Currently, 80 percent of all chemical products and energy carriers are made using catalysts in at least one of the processing steps. Maintaining a robust economy requires not only reinventing the industrial processes of today but also harvesting and using dispersed energy resources.
These challenges define the mission of the Institute for Integrated Catalysis:

- Provide the insight, synthetic tools, and engineering concepts to enable catalyzed chemical and chemical-electrical energy interconversions.
- Develop experimental and theoretical tools to better understand the structure and properties of working catalysts, informing preparation of novel catalysts with novel reaction routes.

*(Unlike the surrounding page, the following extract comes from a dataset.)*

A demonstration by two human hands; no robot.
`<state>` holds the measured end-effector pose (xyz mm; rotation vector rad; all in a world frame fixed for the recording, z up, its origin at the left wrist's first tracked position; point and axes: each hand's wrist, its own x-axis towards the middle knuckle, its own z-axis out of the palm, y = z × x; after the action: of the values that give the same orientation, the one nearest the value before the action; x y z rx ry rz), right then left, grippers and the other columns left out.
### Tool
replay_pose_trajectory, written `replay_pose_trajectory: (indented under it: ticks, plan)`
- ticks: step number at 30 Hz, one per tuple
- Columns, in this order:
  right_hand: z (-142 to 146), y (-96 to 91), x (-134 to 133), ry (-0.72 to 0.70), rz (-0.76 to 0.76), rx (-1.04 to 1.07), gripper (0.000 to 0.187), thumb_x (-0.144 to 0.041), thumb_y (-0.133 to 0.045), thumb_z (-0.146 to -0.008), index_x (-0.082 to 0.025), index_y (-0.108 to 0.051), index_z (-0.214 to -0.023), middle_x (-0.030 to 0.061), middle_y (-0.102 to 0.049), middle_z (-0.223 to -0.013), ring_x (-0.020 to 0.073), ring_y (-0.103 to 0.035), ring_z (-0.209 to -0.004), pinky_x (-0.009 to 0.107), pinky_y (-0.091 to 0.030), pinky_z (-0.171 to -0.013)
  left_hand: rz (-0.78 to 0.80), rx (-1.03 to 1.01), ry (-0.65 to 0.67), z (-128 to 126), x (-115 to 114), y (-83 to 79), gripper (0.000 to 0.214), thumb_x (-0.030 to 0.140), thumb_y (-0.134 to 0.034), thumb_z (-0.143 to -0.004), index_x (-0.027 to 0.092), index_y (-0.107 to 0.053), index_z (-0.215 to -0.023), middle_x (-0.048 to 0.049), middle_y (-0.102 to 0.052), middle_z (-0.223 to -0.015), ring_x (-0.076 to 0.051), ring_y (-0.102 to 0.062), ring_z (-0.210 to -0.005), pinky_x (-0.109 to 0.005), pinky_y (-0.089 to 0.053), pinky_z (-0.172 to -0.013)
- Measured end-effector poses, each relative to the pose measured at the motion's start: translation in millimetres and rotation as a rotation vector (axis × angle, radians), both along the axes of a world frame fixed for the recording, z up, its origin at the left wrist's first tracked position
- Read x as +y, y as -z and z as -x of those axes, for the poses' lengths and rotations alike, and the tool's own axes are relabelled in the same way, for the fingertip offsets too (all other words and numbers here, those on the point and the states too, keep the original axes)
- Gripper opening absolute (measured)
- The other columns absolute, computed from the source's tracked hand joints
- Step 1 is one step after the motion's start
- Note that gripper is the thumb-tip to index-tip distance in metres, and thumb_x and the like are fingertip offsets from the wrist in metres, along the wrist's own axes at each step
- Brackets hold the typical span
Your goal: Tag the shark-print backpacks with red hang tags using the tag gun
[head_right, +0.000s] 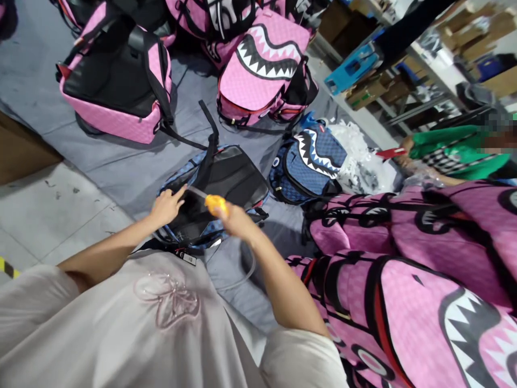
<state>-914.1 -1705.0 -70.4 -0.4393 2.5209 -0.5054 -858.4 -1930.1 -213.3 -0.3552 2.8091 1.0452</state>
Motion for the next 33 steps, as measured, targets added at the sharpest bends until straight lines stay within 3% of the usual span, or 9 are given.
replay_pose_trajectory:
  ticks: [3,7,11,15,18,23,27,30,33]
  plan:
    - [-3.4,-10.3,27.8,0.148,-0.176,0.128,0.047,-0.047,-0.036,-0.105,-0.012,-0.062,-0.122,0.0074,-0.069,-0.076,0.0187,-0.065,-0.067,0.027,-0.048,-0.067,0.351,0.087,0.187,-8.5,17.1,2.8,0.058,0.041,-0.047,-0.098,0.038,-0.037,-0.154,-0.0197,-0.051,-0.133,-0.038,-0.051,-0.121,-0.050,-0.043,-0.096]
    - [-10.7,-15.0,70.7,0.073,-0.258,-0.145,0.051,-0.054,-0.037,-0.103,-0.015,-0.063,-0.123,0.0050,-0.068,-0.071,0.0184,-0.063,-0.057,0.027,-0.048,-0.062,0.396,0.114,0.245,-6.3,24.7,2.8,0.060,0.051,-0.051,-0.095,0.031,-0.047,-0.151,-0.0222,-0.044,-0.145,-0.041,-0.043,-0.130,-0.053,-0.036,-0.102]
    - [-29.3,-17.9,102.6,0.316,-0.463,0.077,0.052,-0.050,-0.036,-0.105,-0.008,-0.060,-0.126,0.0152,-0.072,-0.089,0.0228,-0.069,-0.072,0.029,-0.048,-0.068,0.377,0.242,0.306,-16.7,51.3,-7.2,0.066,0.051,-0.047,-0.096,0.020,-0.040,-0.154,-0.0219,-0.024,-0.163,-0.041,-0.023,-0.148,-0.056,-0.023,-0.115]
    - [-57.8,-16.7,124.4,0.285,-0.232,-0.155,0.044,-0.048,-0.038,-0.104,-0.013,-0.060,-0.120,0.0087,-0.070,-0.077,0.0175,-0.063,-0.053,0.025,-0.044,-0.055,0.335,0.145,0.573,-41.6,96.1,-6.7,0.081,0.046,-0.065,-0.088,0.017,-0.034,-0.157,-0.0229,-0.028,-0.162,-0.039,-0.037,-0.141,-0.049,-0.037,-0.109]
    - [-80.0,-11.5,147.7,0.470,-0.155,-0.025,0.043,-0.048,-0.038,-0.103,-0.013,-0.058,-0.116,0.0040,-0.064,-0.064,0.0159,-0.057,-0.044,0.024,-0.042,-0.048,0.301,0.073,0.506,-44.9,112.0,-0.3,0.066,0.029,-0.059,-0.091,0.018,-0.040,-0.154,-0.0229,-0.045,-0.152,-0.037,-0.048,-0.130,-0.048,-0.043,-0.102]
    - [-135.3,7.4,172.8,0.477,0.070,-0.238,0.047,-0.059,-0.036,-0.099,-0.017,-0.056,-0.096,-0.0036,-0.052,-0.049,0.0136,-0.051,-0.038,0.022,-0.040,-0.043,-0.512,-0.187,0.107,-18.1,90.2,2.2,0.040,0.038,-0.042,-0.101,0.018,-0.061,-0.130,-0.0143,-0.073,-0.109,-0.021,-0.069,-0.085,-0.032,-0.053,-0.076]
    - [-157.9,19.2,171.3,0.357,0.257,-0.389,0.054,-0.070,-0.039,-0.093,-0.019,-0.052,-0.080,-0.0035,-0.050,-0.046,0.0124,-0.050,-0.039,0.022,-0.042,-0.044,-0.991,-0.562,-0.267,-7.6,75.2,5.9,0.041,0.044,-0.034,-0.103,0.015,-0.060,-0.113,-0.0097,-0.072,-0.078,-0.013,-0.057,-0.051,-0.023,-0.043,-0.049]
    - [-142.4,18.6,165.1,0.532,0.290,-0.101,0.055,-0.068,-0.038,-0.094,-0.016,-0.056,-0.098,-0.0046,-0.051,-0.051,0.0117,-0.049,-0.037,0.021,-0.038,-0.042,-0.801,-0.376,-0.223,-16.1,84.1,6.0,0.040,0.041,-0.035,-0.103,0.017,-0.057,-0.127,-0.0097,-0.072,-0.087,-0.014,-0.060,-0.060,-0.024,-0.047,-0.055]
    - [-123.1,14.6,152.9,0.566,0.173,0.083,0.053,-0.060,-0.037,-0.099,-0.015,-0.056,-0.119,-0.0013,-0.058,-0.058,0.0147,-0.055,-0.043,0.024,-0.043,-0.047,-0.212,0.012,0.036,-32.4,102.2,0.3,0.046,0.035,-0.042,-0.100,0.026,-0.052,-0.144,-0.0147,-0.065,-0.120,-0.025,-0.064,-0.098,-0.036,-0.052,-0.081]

- Translate fundamental insights of catalyst function into novel and improved catalytic technology.
The IIC integrates scientists and engineers from different organizations at Pacific Northwest National Laboratory, including the Environmental Molecular Sciences Laboratory (EMSL). The cross-disciplinary collaboration and mutual influence produces a unique creative environment, a prerequisite for transformative research.
The key scientific challenges addressed within the IIC focus on adding hydrogen to oxo-functionalized carbon resources (such as biomass constituents); storing electric energy in hydrogen, oxygen, or nitrogen; manipulating carbon-carbon and carbon-heteroatom bonds; and exhaust catalysis.